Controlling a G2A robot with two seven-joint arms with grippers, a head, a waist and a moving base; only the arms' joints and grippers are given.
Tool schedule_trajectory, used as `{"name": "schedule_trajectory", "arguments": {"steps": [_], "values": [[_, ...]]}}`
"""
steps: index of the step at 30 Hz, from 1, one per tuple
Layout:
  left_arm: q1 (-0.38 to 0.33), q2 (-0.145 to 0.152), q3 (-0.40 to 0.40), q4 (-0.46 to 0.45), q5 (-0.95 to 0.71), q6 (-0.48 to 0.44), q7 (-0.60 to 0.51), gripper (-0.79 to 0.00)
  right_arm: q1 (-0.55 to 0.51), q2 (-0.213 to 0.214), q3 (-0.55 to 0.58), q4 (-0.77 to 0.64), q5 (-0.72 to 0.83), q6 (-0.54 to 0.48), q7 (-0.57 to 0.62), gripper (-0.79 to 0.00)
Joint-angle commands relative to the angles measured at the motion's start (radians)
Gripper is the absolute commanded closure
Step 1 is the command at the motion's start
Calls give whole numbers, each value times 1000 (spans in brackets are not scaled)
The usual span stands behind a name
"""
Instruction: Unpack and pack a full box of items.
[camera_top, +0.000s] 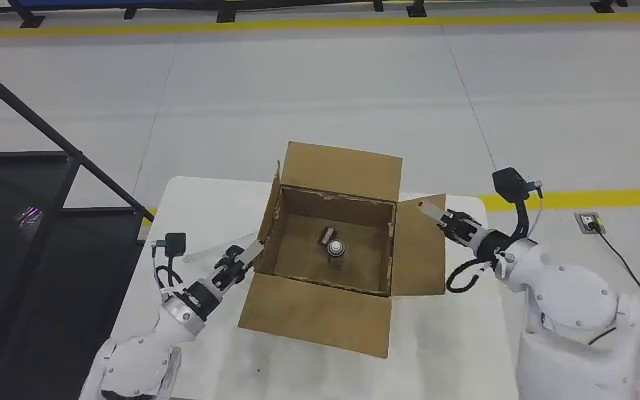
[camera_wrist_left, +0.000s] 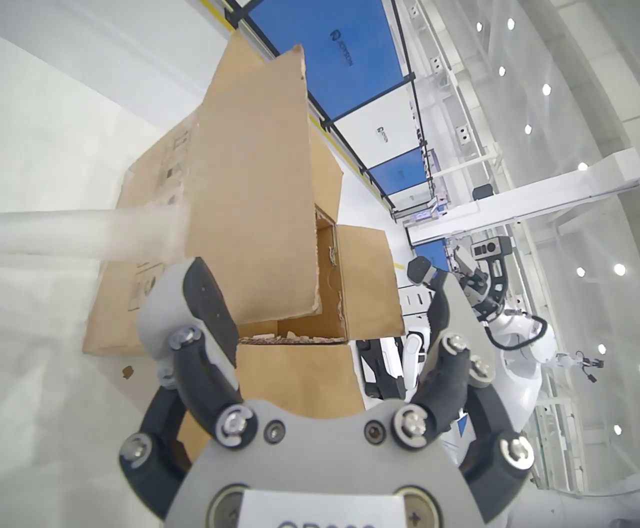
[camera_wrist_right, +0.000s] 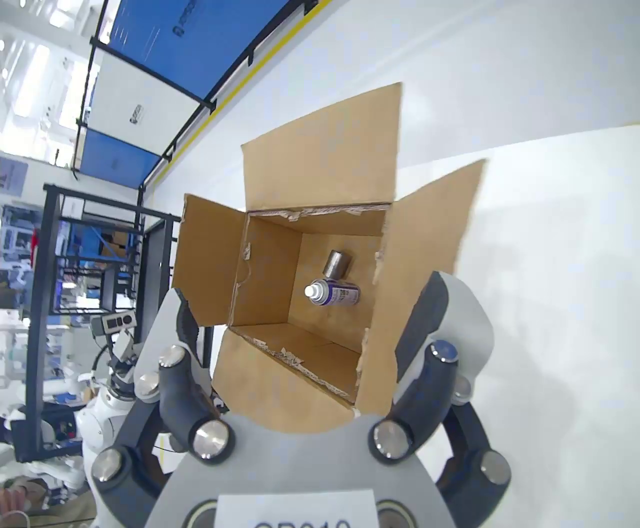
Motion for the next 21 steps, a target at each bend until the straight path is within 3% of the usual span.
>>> {"name": "schedule_trajectory", "arguments": {"steps": [1, 7, 16, 21], "values": [[-12, -1, 26, 15, 8, 6, -5, -785, 21, 8, 22, 65, 14, -1, 23, -785], [-51, -3, 83, 58, 24, 30, -17, -785, 79, 26, -7, 197, 58, -51, 89, -785], [-96, -5, 131, 113, 29, 57, -8, -785, 131, 42, -77, 236, 346, -159, 237, -785], [-115, -6, 145, 138, 28, 67, -2, -785, 181, 38, -189, 300, 422, -144, 200, -785]]}}
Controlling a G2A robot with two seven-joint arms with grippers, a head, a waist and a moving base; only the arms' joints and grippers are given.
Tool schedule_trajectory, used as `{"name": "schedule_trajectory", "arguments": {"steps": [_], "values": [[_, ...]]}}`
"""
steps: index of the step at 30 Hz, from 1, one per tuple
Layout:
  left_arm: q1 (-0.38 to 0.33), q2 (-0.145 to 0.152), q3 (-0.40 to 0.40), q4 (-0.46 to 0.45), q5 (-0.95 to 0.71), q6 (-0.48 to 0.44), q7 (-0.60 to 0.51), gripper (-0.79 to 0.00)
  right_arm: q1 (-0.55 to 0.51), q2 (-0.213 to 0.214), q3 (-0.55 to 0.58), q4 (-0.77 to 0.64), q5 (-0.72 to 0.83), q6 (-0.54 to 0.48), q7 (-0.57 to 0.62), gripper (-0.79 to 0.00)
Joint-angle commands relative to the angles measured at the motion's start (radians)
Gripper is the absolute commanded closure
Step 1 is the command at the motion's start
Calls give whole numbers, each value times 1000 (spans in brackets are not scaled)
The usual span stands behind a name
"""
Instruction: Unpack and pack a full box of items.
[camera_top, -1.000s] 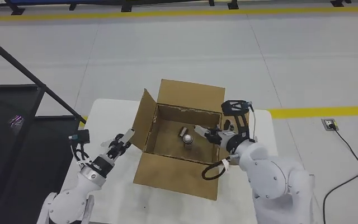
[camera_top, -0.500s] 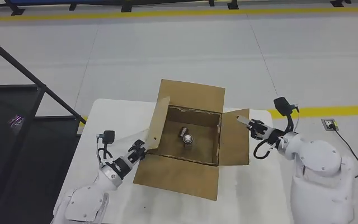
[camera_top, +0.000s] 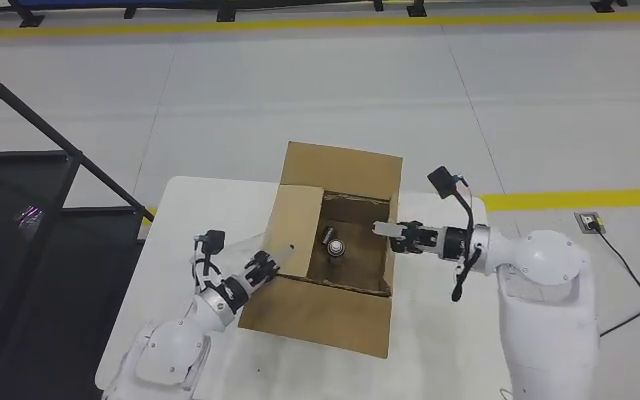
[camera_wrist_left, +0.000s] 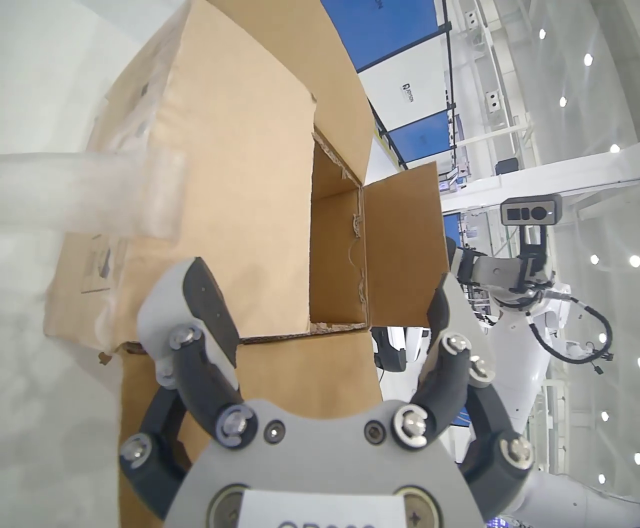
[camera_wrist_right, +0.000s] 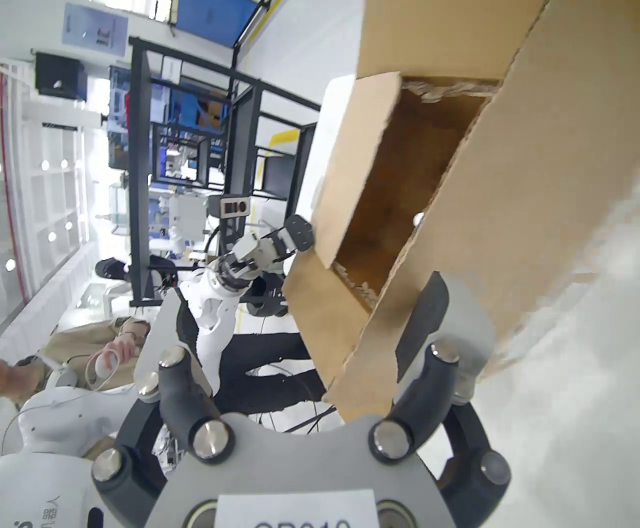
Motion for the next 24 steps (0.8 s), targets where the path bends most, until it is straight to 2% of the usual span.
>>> {"name": "schedule_trajectory", "arguments": {"steps": [1, 9, 13, 18, 24], "values": [[-6, 0, 5, 8, -2, 4, 5, -785, 19, -2, -58, 28, -13, 9, -50, -785], [-7, 0, 11, 22, -6, 7, 28, -785, 75, -9, -233, 140, -76, 5, -184, -785], [15, 3, -11, -14, -14, -3, 44, -785, 95, -10, -287, 197, -93, 1, -209, -785], [80, 12, -91, -110, -55, -15, 46, -785, 115, -9, -332, 253, -105, -18, -242, -785], [207, 27, -228, -200, -143, -9, -21, -785, 132, -6, -358, 308, -97, -38, -268, -785]]}}
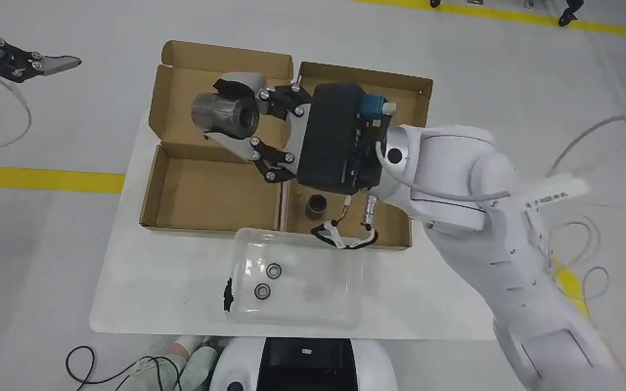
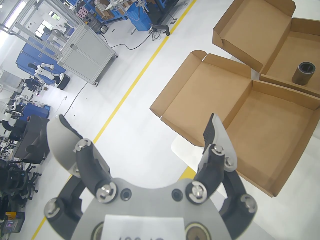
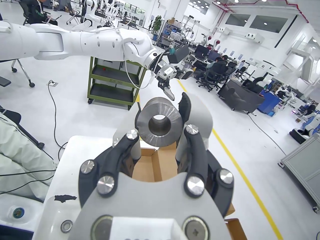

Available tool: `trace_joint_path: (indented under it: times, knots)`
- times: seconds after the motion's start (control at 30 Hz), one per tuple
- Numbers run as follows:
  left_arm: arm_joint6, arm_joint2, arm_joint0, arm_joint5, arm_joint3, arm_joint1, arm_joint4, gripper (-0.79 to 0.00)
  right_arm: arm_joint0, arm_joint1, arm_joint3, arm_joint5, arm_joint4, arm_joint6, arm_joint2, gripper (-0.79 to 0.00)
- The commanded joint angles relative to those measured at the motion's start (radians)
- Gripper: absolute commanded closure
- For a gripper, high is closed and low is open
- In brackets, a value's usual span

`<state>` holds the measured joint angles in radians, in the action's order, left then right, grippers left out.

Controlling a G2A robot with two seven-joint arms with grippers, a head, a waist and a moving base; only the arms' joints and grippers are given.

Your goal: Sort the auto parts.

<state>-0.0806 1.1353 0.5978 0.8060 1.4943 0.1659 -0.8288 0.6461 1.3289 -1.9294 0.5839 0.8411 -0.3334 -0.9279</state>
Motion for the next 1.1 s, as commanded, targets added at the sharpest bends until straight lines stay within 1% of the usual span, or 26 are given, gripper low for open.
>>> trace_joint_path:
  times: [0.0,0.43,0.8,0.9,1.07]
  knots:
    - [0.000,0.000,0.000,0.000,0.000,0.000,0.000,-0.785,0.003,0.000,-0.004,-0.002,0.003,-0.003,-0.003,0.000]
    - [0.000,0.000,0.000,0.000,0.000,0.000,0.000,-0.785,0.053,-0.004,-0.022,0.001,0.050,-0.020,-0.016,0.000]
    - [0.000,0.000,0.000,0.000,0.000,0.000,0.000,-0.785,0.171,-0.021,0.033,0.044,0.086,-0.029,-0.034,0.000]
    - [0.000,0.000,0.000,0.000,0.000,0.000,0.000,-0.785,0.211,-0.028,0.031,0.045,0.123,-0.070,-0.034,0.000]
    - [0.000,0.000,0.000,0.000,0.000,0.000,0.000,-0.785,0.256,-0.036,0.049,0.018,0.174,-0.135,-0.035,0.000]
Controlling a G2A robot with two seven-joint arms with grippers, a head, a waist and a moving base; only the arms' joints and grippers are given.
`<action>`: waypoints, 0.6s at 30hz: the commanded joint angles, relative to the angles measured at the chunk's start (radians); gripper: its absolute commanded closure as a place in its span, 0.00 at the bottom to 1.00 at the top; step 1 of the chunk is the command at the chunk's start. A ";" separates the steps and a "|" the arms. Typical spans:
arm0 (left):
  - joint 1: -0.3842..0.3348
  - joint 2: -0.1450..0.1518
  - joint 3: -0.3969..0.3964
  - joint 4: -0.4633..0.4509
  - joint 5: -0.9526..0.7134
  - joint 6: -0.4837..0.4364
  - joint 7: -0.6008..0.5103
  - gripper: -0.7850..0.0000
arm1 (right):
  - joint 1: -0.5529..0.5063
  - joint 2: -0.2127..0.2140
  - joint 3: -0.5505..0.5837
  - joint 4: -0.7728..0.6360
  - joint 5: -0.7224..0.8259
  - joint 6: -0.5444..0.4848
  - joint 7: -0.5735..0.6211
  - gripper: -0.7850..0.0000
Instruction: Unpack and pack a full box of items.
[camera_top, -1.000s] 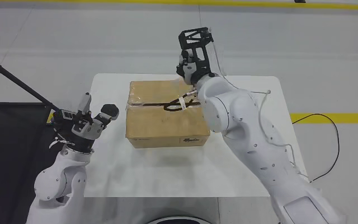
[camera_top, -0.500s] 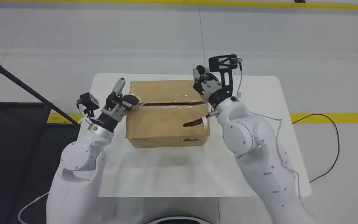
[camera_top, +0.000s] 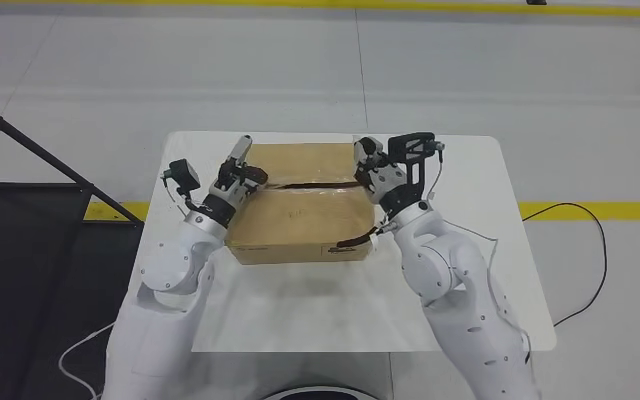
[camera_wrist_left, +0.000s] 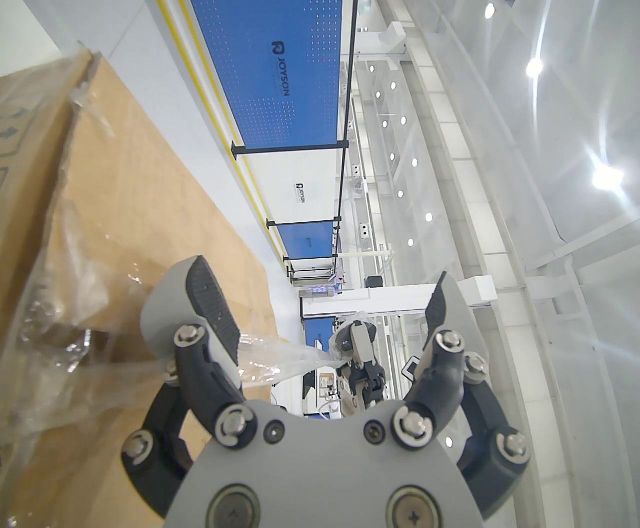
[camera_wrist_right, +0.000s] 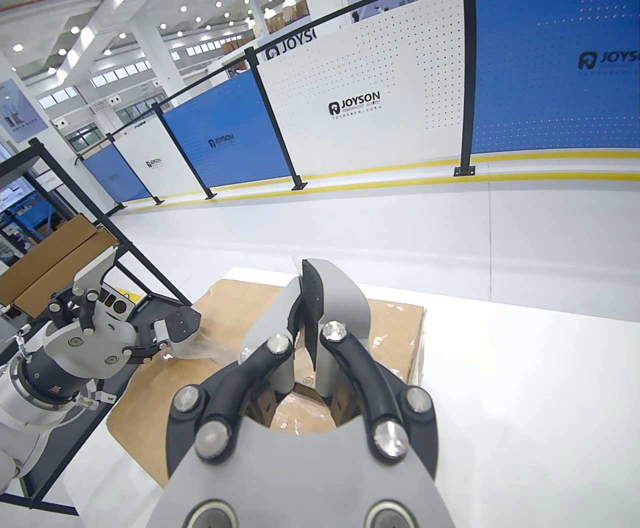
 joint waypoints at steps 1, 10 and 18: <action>-0.004 -0.001 0.015 0.000 0.007 0.004 0.003 0.00 | -0.007 0.000 0.004 0.001 -0.004 -0.006 -0.008 1.00; -0.018 -0.007 0.077 0.002 0.038 0.017 0.019 0.00 | -0.019 -0.001 -0.003 0.041 -0.097 -0.040 -0.118 1.00; -0.024 -0.011 0.102 0.001 0.045 0.023 0.034 0.00 | -0.003 -0.010 -0.026 0.087 -0.166 -0.026 -0.198 1.00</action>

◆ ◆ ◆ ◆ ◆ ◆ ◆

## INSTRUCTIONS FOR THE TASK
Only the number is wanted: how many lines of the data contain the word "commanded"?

## EXERCISE SOLUTION
6